By John R. Rapasky
You comment, we listen. Since the last post, many of you commented that you wanted more information regarding this topic. This post discusses 3 different loan programs for the purchase of distressed property. We work with lenders who provide all 3 programs and would be happy to help you with your scenario.
The first is the use of an escrow holdback. An escrow holdback can be used on an investment property, primary residence, or second/vacation home. An escrow holdback is where the cost of the repairs are kept in an escrow account at the title company and are paid directly to the contractors upon completion of the work after close of escrow. Lenders will review these on a case-by-case basis to determine whether they can close the property in its “as is” condition, with the improvements to be completed after closing. The lender needs to review and approve the final bids of the contractors before closing.
The second program is a construction/renovation loan. This program applies to a primary residence. In this program, the cost of the improvements is added onto the sales price. The maximum loan amount is 75% of this amount. There are two approvals on these loans – one for the construction project, and the other for the credit and income qualification of the borrower. For the construction, the plans, specifications, cost breakdown, draw schedule, and other pertinent construction documents are submitted to the lender’s construction department. These documents are reviewed and approved by the lender. Likewise, the borrower’s loan application, credit, and income documentation are sent to the lender for review and approval. Both the construction project and the borrower’s loan application must be approved before the construction project begins. If both are approved, construction can begin after closing. During construction, draws are made to the contractors based on work completed. Payments on the loan are made interest-only on the cumulative amount drawn. Once the work is completed, repayment of the full amount of the loan begins. There is no need for another review of the borrower’s qualifications at this point. These loans are called “one-time close construction loans” because they close only once before construction begins, and do not have to be reviewed again after completion of construction.

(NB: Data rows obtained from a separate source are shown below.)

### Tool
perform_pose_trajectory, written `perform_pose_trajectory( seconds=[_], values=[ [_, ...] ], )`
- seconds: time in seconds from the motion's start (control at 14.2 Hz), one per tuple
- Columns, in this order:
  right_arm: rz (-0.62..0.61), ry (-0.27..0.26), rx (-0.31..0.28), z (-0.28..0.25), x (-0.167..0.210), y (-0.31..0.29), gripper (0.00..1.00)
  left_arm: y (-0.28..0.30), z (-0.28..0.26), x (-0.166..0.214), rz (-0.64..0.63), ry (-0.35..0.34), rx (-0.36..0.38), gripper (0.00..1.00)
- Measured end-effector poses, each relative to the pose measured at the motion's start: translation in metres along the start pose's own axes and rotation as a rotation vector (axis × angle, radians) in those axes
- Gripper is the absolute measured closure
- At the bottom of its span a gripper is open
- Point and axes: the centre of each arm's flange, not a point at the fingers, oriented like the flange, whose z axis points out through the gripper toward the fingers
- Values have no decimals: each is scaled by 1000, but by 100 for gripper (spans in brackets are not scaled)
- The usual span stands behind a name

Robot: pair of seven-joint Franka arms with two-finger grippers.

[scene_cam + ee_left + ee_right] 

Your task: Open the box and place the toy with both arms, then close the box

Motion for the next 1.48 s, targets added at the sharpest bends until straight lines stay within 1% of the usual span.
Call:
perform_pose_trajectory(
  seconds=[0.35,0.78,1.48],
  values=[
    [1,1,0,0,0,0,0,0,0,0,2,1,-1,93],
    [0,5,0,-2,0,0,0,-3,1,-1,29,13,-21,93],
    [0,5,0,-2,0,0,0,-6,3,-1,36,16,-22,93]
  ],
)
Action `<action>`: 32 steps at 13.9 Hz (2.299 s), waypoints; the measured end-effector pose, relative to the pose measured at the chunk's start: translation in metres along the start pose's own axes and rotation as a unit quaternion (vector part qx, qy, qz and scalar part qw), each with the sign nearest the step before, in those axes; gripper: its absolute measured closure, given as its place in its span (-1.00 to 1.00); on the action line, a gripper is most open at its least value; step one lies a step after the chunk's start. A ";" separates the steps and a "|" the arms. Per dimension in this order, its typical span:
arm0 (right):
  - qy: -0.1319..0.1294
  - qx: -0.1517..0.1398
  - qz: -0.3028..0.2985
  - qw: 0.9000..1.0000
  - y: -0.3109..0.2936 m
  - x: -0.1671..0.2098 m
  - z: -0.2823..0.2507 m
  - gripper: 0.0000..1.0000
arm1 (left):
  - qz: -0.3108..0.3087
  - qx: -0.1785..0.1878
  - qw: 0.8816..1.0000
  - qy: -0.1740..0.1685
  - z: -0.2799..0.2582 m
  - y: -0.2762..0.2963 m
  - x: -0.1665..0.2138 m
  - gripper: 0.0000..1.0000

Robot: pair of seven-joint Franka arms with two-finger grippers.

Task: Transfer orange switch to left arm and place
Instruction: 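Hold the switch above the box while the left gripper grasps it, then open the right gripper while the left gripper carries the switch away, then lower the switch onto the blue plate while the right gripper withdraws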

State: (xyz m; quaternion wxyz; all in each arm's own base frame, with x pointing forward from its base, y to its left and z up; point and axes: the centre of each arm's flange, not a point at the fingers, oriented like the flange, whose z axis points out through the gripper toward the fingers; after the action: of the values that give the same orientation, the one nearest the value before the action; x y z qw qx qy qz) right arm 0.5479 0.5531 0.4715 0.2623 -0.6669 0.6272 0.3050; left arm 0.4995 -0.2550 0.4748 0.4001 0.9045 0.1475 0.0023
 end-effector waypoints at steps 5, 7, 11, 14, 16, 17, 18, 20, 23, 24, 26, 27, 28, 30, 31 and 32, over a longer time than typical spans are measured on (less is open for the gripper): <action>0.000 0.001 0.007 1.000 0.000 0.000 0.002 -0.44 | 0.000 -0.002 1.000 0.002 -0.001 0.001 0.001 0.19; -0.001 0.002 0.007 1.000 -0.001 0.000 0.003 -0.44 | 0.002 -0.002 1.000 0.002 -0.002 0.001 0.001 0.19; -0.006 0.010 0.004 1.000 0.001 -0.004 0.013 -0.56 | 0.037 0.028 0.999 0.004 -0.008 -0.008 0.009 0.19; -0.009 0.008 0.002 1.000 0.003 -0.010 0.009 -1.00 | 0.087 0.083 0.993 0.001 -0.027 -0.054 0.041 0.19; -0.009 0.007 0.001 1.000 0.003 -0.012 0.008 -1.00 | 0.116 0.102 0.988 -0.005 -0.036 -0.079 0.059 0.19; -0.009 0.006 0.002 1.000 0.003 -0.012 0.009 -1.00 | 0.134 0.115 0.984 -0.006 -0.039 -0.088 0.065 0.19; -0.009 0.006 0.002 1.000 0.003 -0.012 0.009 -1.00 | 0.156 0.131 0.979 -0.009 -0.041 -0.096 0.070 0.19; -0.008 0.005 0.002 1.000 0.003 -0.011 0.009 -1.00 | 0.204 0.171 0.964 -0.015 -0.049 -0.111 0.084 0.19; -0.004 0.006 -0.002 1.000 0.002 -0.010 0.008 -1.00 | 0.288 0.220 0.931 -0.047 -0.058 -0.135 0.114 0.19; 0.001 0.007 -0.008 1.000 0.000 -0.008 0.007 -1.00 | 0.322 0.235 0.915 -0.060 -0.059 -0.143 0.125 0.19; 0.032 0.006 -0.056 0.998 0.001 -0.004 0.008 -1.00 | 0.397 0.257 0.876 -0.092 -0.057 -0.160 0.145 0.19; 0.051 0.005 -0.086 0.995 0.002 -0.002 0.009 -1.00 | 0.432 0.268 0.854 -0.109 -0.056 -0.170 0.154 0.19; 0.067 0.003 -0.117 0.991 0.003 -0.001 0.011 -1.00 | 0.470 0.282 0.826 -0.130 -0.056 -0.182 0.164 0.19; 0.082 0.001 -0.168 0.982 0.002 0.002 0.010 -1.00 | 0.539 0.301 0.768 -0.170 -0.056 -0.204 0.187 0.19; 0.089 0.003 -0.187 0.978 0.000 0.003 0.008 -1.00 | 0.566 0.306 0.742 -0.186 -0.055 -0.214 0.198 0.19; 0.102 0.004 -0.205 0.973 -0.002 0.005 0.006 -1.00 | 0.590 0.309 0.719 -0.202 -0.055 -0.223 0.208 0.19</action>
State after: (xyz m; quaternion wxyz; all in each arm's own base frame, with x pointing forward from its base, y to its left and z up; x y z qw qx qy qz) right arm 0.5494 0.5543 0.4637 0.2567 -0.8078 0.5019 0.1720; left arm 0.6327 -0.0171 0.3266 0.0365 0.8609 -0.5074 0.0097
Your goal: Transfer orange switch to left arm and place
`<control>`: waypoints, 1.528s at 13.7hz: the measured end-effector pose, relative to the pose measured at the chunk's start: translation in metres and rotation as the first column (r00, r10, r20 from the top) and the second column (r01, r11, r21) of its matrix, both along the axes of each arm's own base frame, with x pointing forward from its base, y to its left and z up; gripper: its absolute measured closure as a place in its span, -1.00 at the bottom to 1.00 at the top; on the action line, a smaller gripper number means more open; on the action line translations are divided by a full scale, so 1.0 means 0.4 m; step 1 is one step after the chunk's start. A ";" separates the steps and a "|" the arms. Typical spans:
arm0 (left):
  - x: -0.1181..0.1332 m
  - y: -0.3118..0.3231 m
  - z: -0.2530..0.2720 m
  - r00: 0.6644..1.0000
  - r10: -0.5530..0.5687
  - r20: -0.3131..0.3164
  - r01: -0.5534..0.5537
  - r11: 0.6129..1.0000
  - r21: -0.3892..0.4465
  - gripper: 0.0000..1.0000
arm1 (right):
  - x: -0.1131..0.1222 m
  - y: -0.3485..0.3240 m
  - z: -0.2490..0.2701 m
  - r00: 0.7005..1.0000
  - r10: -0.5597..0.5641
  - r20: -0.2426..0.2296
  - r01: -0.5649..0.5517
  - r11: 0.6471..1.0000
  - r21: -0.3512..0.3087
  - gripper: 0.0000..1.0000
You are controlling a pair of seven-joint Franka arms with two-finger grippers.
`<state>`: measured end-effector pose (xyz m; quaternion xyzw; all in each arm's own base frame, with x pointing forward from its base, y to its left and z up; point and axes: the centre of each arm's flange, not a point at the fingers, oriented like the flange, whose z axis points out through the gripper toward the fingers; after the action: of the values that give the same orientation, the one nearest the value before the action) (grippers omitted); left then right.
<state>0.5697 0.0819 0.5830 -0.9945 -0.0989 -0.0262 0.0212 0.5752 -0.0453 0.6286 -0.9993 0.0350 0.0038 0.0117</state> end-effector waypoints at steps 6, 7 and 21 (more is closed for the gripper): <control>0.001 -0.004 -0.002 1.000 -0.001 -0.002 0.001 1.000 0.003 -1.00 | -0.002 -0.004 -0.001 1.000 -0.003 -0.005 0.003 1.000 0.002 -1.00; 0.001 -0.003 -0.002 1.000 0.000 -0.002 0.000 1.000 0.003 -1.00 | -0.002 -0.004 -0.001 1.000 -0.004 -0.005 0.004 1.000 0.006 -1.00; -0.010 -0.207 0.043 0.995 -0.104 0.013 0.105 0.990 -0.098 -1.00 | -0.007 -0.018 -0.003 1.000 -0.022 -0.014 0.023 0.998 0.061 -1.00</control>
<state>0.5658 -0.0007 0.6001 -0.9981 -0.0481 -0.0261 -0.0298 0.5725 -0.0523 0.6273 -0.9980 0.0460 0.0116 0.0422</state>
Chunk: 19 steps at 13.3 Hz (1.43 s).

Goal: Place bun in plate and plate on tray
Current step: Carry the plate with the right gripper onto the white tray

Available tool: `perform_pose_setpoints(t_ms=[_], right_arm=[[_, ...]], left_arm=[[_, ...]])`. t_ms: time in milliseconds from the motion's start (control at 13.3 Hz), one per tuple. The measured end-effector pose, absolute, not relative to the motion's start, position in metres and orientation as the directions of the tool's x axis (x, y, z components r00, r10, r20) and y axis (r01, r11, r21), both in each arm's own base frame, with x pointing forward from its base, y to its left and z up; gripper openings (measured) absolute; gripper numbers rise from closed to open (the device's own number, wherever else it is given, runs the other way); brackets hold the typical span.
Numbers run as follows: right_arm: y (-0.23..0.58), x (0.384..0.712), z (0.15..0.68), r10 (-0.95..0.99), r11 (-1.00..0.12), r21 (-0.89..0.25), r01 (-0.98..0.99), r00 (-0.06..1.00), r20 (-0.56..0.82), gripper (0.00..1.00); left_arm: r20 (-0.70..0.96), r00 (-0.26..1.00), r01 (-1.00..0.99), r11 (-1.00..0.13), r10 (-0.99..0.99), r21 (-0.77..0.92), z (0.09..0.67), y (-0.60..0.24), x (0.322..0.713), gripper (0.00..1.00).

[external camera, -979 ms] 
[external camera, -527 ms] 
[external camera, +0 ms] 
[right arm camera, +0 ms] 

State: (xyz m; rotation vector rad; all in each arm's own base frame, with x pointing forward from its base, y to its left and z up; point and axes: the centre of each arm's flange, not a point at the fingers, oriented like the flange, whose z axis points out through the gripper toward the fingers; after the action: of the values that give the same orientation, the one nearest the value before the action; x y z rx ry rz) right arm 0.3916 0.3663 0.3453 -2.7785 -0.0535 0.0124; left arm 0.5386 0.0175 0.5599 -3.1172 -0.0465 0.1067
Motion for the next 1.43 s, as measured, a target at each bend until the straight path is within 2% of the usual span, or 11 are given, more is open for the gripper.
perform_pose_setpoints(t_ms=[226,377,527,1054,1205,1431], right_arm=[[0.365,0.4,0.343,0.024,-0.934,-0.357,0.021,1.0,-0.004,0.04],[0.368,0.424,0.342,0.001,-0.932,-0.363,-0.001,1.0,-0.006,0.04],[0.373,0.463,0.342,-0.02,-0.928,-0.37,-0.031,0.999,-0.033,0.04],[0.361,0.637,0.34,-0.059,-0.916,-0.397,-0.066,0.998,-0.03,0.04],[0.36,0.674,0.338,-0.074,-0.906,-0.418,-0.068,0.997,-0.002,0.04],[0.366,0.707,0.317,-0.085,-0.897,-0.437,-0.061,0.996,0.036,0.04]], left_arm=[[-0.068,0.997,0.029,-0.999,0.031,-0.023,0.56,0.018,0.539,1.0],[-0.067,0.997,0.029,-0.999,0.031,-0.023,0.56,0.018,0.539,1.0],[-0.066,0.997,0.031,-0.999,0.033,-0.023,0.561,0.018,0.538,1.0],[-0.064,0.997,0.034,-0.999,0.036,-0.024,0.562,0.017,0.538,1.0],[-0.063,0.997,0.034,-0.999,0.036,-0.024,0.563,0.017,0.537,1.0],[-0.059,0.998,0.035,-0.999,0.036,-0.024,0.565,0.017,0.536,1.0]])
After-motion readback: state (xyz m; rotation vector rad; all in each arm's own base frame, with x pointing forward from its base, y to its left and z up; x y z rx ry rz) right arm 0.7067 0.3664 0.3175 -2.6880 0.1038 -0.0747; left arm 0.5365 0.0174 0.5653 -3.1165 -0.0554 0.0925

A third program, which has gained popularity in this market, is the FHA 203(k) loan. This program applies to a primary residence. This is also a loan where the costs of the improvements are included in the loan. However, this is not a construction loan, rather it is a renovation loan. The loan amount is limited to the maximum FHA loan limit, which is $346,250 in Maricopa County. One highlight of this loan is it only requires the FHA minimum 3.5% down payment. However, it does require mortgage insurance and typically has higher rates than the construction loan mentioned in the preceding paragraph. There are two different kinds of these loans, the Streamline (k) and the Standard (k). The Streamline (k) allows for limited plans of renovation with the projects done by different specialized contractors. There is a maximum cost of $35,000 on a Streamline (k). The Standard (k) involves comprehensive repairs completed by a general contractor. The work requires drawings and blueprints. There is no maximum cost, just the maximum FHA loan limit. The Standard (k) also requires a hired consultant to oversee the project.
As you may have gleaned from the discussion of the above programs, contractors are required to do the work, rather than the borrowers themselves. Nevertheless, notwithstanding the condition of the property, there are lending options available to finance your transaction.